YOUR TASK: Tally the lines in the data that follows that include the word "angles", and report nothing but the total.

::::::

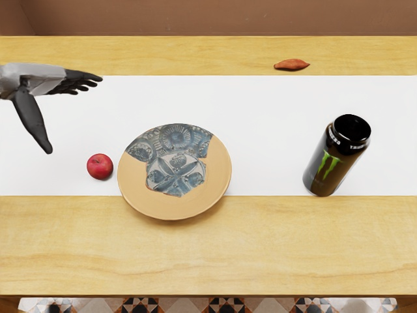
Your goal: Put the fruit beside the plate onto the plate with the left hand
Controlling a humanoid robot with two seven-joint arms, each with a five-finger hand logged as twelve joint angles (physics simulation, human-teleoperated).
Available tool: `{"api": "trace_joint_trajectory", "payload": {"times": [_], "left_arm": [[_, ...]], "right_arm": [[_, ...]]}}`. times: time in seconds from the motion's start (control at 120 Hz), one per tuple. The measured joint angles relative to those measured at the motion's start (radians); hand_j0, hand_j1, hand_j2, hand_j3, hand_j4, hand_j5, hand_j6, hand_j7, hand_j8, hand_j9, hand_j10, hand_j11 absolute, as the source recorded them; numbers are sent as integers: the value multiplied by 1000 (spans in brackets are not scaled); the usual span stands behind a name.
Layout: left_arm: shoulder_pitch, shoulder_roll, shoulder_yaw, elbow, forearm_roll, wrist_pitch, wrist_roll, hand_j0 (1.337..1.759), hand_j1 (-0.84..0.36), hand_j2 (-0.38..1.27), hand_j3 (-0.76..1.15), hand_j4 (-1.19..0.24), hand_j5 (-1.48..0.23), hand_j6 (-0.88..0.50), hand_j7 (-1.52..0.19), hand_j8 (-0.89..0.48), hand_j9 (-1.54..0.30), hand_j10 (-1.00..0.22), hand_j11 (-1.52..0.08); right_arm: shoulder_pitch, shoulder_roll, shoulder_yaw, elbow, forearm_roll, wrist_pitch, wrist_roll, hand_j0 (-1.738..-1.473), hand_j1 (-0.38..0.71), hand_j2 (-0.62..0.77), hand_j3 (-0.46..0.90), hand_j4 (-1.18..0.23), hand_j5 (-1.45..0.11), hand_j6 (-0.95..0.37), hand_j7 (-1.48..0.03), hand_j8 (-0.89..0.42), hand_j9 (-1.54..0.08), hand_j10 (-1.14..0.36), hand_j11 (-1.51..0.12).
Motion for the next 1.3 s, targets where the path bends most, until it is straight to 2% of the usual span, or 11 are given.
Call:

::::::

WRITTEN REPLY: 2